Artist tries to sleep, perchance to dream, for inspiration to weave a blanket

Janine Antoni, an American artist, has been sleeping on the job at the Anthony d'Offay Gallery, central London, writes Dalya Alberge.

For the next few weeks, she is spending the night in the contemporary gallery plugged into a Rapid Eye Movement machine that records her dream patterns. By day, waking up to a graph spanning 1,000ft of paper, she weaves natural wool and shredded strips of her nightdress into a blanket work of art she calls Slumber. She follows the zig-zagging on her REM recording as precisely as lines on a dress pattern.

She has built a giant loom to incorporate a bed and 316 spools of wool. 'I am sculpting from my dreams,' she explained, adding that each night she goes to sleep under the blanket she weaves. 'In effect, I sleep with my dreams again.'

At first, both jet-lag and the creepiness of an empty gallery interfered with both her sleep and her dreams. But by the third night, with a little help from some late-night stimulants - chocolate and cheese - the graph worked like a dream.

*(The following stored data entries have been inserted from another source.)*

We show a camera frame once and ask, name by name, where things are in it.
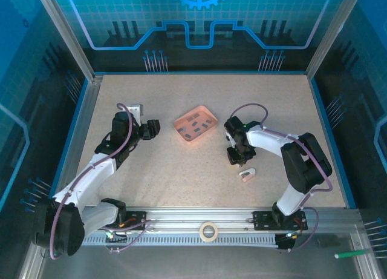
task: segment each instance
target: green marker
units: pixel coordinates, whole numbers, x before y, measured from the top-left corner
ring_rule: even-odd
[[[338,254],[335,254],[334,257],[336,259],[343,259],[343,258],[350,258],[350,257],[359,256],[359,255],[364,255],[370,252],[372,252],[372,250],[358,250],[358,251],[352,251],[352,252],[338,253]]]

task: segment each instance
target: pink tray
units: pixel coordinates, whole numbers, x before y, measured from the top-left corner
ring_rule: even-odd
[[[198,140],[217,124],[218,119],[204,105],[194,108],[174,121],[176,131],[187,143]]]

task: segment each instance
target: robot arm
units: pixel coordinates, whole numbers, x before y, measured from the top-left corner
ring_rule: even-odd
[[[126,140],[129,129],[129,117],[126,111],[115,114],[112,121],[112,131],[106,135],[96,148],[89,164],[63,190],[53,196],[51,200],[41,201],[35,207],[35,221],[33,226],[33,243],[49,248],[50,232],[53,219],[59,205],[65,199],[73,183],[80,178],[71,195],[66,199],[56,226],[54,248],[56,251],[73,255],[80,248],[83,238],[100,229],[111,225],[118,227],[123,223],[126,206],[114,199],[104,199],[97,206],[85,208],[97,192],[101,184],[121,166],[134,150],[140,140],[153,139],[160,132],[158,120],[149,120],[141,124],[142,105],[128,107],[132,115],[132,133],[125,147],[111,158],[91,170],[87,170],[101,159],[107,158],[116,151]]]
[[[236,116],[225,124],[226,135],[232,146],[227,149],[227,155],[232,165],[243,165],[256,155],[255,148],[262,148],[282,157],[289,185],[284,195],[273,205],[273,218],[282,226],[286,217],[299,210],[309,197],[310,192],[324,182],[324,178],[313,161],[307,158],[307,153],[293,139],[300,141],[316,158],[324,173],[332,174],[324,152],[316,138],[305,133],[301,136],[281,134],[276,131],[261,128],[258,122],[243,124]]]

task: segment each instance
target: masking tape roll
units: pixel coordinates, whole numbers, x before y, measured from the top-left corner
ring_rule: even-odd
[[[212,237],[206,237],[206,236],[204,235],[204,228],[205,228],[206,226],[210,226],[210,227],[213,228],[213,236],[212,236]],[[215,241],[216,238],[218,237],[218,228],[217,228],[217,226],[215,226],[215,224],[212,223],[212,222],[205,222],[205,223],[203,223],[203,224],[201,225],[201,227],[200,227],[199,235],[200,235],[200,238],[201,238],[203,241],[205,241],[206,243],[210,243],[211,241]]]

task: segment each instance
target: table surface
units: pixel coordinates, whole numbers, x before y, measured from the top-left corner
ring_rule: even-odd
[[[265,125],[283,133],[313,133],[332,164],[327,141],[306,76],[292,75],[122,75],[104,76],[88,130],[79,169],[110,132],[116,103],[142,103],[143,122],[159,119],[161,131],[140,141],[118,171],[100,187],[90,205],[110,197],[128,206],[272,206],[284,193],[288,180],[282,159],[263,149],[242,168],[230,165],[224,122],[242,104],[257,102],[269,110]],[[173,122],[199,105],[205,105],[219,124],[188,145]],[[258,107],[238,112],[243,122],[260,121]],[[256,169],[243,183],[238,173]],[[345,206],[336,173],[334,190],[316,193],[307,206]]]

Ms Antoni came to prominence last year with her show at the New York Whitney, when she displayed chocolate, chewed and spat out into a minimalist cube. 'I sculpted with my mouth instead of a hammer and chisel,' she said. At the D'Offay Gallery last year, she produced a work that involved her painting the floor with her flowing, long hair 'as if it were a paintbrush'. Her paint was black hair dye.

Slumber is at the D'Offay Gallery's new space, at 24 Dering Street, from today until 16 April.